I gave my usual ‘I need your best person because I’m a really hard stick’ speech to the pleasant lady checking me in for bloodwork. She was unable to locate orders which was strange as I had literally JUST walked across the hall after meeting with my doctor with clear instructions to go straight to the lab. The last thing I needed was more waiting, escalating the anxiety.
I had prayed for an uneventful appointment with my Stanford doctor, and so far, my prayer was answered… other than a possible naked man leaning his backside against an apartment window on the hospital grounds. I say possible because at first glance, I would SWEAR that’s what I saw and not wanting to stare, I can’t completely confirm.

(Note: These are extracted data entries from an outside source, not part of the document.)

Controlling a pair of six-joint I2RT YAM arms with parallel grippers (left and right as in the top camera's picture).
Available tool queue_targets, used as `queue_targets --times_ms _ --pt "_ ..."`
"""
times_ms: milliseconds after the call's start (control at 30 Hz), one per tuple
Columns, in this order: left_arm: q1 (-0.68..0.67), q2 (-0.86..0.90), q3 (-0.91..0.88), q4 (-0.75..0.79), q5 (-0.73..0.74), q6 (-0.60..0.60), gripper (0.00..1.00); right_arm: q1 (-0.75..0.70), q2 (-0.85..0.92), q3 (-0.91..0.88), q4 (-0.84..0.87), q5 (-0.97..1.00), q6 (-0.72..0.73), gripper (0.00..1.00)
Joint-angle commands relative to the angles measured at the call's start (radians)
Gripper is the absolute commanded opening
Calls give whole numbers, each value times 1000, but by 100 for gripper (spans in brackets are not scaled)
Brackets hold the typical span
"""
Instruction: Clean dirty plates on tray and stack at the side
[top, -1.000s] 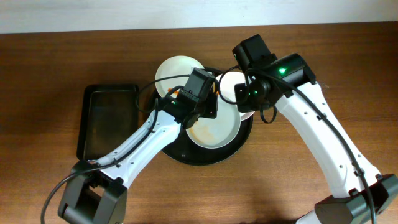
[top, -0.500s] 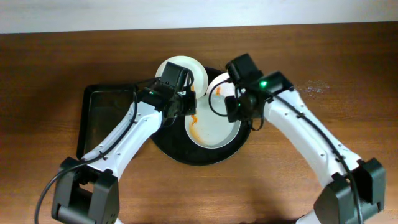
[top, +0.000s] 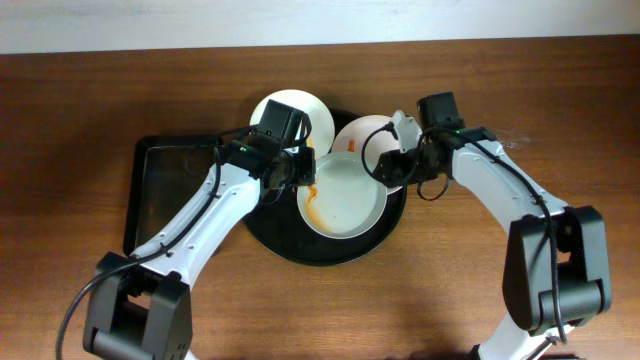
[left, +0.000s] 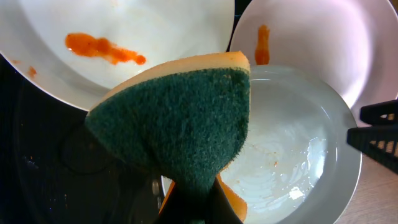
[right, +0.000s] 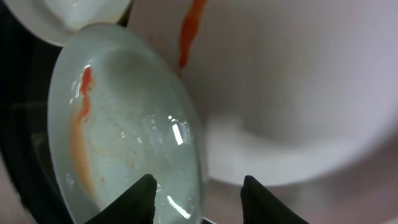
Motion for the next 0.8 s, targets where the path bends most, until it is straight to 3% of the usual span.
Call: queue_targets --times_ms 0,33,167,300,500,700,767 --pt "5 5 5 2 13 20 1 9 35 -3 11 -60 -30 46" --pt "5 5 5 2 13 20 0 13 40 -3 11 -60 -30 45" --pt "5 5 5 2 13 20 0 39 53 -5 11 -59 -30 21" --pt "5 5 5 2 12 20 0 45 53 -4 9 -59 -29 4" --pt "8 -9 6 0 11 59 1 55 -13 49 -161 -39 -2 4" --pt "34 -102 6 -3 11 62 0 126 -13 -11 -258 11 209 4" --pt "34 -109 6 -13 10 62 0 157 -13 -42 -253 114 293 4"
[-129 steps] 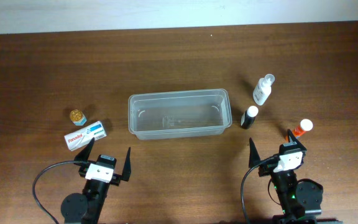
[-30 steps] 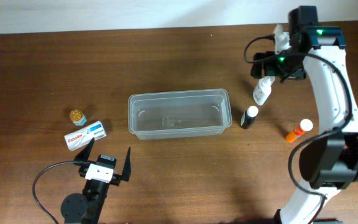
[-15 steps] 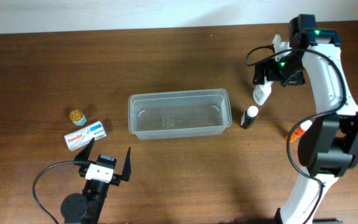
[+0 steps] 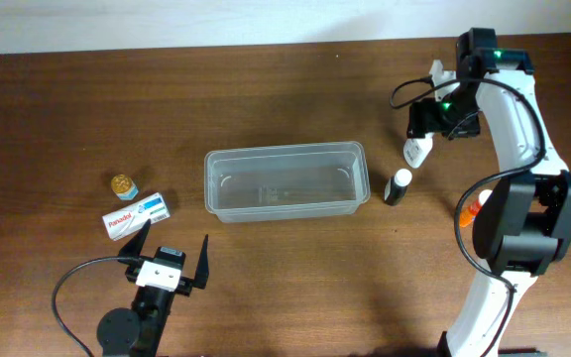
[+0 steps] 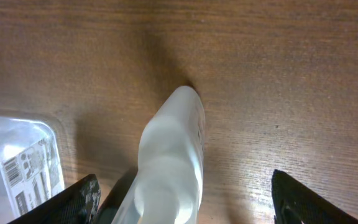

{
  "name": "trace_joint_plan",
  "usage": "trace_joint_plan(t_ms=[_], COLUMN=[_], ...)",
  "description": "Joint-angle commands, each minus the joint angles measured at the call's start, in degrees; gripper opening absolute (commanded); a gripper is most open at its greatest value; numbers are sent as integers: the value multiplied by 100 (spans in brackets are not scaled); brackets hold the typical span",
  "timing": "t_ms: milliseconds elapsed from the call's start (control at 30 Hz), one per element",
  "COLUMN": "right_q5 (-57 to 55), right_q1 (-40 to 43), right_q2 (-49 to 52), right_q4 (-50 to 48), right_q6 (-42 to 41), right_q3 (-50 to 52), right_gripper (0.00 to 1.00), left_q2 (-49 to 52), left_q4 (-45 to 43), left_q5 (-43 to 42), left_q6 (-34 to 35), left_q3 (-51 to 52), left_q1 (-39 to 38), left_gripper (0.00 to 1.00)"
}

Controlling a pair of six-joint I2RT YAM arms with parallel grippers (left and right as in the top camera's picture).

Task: Pack container
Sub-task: 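Move the right gripper to the white pump bottle and grasp it, then lift the white pump bottle and carry it over the container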

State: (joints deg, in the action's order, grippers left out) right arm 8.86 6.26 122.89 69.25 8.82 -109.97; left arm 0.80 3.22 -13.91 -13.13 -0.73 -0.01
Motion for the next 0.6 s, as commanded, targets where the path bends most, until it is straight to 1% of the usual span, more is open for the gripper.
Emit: trace_joint_plan(t_ms=[0, 133, 233, 333, 400, 500, 567], right_q5=[-52, -52, -55, -55, -52, -63, -317], right_q1=[-74, -127, -173, -210, -227, -247, -256], right_q2=[39, 39, 39, 39, 39, 39, 39], right_q4=[-116, -195, -267, -313, -321, -350, -376], right_q6=[83, 83, 83, 81, 81, 79, -105], right_q3=[221, 297, 382, 452, 455, 455, 455], right_gripper=[77, 68, 60, 58, 53, 48, 44], left_q2=[-39, -39, -39, -39, -39, -39, -39], left_q4=[28, 28, 28, 31, 28, 31, 28], left_q5=[17, 15, 15, 17, 15, 15, 15], left_q6=[-66, -66, -66, -66, -66, -66, -66], left_q3=[20, 20, 20, 22, 22, 20, 20], left_q1=[17, 17, 17, 17, 17, 17, 17], left_gripper=[99, 99, 99, 99, 100, 99, 99])
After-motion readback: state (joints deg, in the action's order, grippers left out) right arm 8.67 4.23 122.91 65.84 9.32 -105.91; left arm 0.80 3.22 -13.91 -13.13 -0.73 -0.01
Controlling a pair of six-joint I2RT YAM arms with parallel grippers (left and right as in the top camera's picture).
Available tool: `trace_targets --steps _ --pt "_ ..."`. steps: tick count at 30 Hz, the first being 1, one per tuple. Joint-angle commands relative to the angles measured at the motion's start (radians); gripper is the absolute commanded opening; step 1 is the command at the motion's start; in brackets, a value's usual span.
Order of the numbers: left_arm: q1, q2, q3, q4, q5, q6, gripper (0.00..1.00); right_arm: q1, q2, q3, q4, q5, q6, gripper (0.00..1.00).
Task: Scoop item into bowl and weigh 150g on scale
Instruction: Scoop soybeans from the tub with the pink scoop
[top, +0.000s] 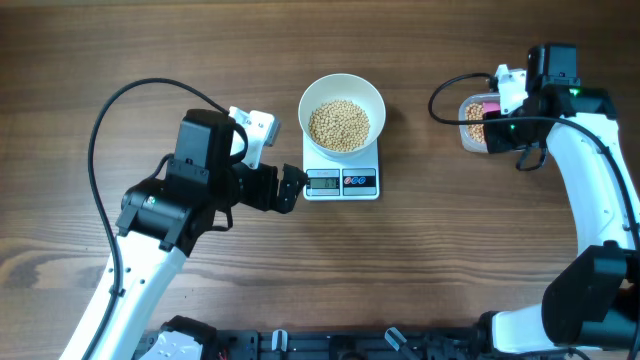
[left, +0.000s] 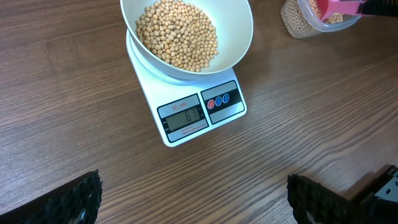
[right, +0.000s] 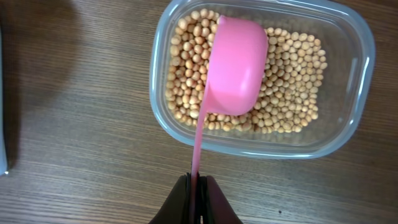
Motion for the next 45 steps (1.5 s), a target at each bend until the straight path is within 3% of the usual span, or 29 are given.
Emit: trace_targets --steps 1,15,30,45 --pt "0.006 -0.006 0.000 0.000 0.009 -0.005 1.00 -0.002 0.021 -0.002 -0.012 -0.076 -0.017 0.04" --pt "0.006 -0.006 0.000 0.000 0.009 -0.005 1.00 -0.224 0.023 -0.003 -0.024 -0.452 -0.017 0.04" --pt "0.006 -0.006 0.000 0.000 0.009 -0.005 1.00 -0.372 0.029 -0.005 -0.006 -0.513 0.120 0.04" --pt "0.006 -0.006 0.000 0.000 0.009 -0.005 1.00 -0.591 0.055 -0.005 -0.016 -0.858 0.196 0.04"
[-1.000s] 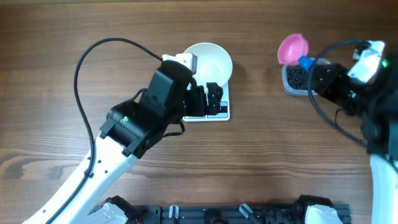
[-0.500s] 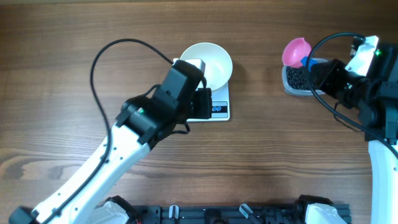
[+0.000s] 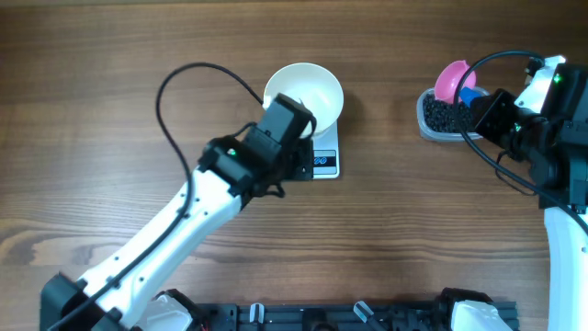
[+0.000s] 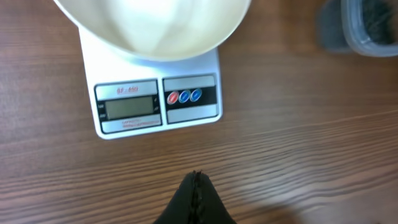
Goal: Scoop item into bowl and weigh 150g on scale
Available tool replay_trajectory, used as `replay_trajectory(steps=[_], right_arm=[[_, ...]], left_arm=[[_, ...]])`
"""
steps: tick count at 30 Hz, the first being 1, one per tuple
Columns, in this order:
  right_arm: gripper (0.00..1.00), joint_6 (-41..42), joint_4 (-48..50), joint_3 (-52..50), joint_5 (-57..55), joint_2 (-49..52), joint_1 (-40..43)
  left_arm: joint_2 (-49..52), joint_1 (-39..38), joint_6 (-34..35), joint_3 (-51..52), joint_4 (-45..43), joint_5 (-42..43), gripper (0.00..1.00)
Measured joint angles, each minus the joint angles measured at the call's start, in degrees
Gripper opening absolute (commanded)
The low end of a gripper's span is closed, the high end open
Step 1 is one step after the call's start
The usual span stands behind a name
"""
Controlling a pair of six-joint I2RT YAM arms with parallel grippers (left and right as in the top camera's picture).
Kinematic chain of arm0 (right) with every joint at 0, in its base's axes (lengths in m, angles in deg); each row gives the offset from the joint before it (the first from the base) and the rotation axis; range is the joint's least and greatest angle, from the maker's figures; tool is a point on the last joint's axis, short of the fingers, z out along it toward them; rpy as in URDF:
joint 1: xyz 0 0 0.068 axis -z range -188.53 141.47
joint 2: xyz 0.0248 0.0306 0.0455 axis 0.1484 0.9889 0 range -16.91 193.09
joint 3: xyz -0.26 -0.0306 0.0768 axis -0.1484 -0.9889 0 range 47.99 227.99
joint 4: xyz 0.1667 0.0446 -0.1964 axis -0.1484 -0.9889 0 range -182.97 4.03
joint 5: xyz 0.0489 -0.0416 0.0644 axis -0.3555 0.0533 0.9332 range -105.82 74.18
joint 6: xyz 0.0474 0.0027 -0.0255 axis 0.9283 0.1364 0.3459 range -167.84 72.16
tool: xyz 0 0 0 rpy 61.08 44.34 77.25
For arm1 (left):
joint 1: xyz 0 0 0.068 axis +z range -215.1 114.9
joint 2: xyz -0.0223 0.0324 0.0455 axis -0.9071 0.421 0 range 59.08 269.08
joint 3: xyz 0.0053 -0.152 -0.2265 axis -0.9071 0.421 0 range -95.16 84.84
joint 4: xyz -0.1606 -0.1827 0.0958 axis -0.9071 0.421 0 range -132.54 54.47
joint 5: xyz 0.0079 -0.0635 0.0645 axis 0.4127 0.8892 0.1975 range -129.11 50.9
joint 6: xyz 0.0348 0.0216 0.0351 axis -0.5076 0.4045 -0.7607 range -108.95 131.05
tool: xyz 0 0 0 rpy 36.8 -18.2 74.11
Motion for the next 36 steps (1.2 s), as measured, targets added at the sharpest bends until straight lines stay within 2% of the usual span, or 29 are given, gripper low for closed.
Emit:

My anxiety was simply based on dreading needles, NOT on any unusual findings. Everything was fairly routine with a quick scope procedure and check-up. The biggest challenge for all my doctors is managing follow-up care for lynch syndrome. My oncologist stated she spends a chunk of time the night before she sees me analyzing where we are and what needs to be done.

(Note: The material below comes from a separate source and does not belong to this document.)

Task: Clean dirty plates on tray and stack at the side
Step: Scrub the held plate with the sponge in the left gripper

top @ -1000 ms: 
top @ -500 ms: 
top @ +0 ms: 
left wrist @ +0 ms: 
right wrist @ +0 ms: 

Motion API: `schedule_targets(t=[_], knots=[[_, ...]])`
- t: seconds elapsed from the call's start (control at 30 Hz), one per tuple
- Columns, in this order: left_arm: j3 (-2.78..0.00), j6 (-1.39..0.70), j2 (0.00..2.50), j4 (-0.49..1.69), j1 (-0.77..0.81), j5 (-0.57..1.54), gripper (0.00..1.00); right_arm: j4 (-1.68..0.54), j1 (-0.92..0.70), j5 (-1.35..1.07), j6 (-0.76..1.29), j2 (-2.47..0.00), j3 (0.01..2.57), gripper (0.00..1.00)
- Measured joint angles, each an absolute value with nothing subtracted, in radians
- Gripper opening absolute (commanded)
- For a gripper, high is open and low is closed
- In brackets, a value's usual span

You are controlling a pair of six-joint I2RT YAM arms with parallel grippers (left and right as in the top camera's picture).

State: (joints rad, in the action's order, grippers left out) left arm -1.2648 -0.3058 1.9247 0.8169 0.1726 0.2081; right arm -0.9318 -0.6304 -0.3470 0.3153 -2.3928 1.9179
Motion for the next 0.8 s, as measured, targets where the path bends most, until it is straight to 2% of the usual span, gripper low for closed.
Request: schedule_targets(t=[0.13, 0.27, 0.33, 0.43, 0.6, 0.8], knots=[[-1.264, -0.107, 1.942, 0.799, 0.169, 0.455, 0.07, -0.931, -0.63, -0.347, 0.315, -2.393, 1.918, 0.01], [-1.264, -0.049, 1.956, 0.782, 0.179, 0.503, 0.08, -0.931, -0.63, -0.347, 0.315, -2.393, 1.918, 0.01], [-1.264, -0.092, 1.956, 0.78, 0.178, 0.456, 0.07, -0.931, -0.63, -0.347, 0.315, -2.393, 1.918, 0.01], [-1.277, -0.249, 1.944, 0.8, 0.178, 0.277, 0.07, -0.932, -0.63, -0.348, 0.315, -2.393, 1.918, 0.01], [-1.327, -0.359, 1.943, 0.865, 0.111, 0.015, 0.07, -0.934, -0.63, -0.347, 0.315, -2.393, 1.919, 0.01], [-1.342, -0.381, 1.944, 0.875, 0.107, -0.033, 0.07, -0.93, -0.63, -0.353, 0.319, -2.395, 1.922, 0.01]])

High maintenance in yet another area of my life! Hah!
After 30 minutes of entertaining myself with heating pads on my uncooperative veins, it was finally my turn. The lab is set up in a circle with full view of everyone getting their blood drawn. While contemplating the reasoning for this, I was directed to take the one and only chair in the middle of the awkward circle. I guess she hadn’t picked up on what a baby I am and how this might not be the best idea to have all eyes on me.
Even though the lab tech was amazing, I still found myself fighting the usual tears as I prepared to leave. It’s my moment of feeling sorry for myself, sad I have to walk through this. I’m sure it’s just my way of releasing all the emotions of getting through another doctor visit and hoping everything is fine.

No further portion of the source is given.